Try it: Return each record unchanged and drop the images.

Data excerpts
# # # # # # #

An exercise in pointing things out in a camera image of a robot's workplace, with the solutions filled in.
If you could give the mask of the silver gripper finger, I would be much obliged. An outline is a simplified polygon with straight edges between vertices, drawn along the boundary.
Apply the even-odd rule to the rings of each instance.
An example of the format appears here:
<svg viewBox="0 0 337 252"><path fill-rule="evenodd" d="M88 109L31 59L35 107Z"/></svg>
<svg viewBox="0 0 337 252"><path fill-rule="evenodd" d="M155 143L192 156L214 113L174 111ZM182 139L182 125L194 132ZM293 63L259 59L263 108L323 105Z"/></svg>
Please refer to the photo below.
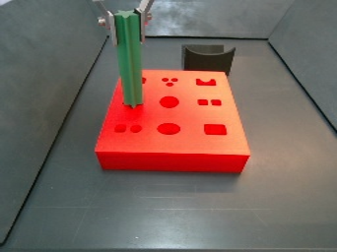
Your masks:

# # # # # # #

Response area:
An exercise in pointing things out in a camera image of a robot's workplace, with the solutions filled in.
If you could give the mask of the silver gripper finger, I would be much obliged. An outline is a simplified polygon with straight edges between vertices, drawn along the boundary.
Apply the even-odd rule to the rings of each instance.
An example of the format appears here:
<svg viewBox="0 0 337 252"><path fill-rule="evenodd" d="M88 109L31 59L35 107Z"/></svg>
<svg viewBox="0 0 337 252"><path fill-rule="evenodd" d="M155 143L192 156L214 113L174 111ZM182 139L182 125L194 132ZM293 63L259 59L263 108L323 105Z"/></svg>
Please refer to the photo below.
Your masks:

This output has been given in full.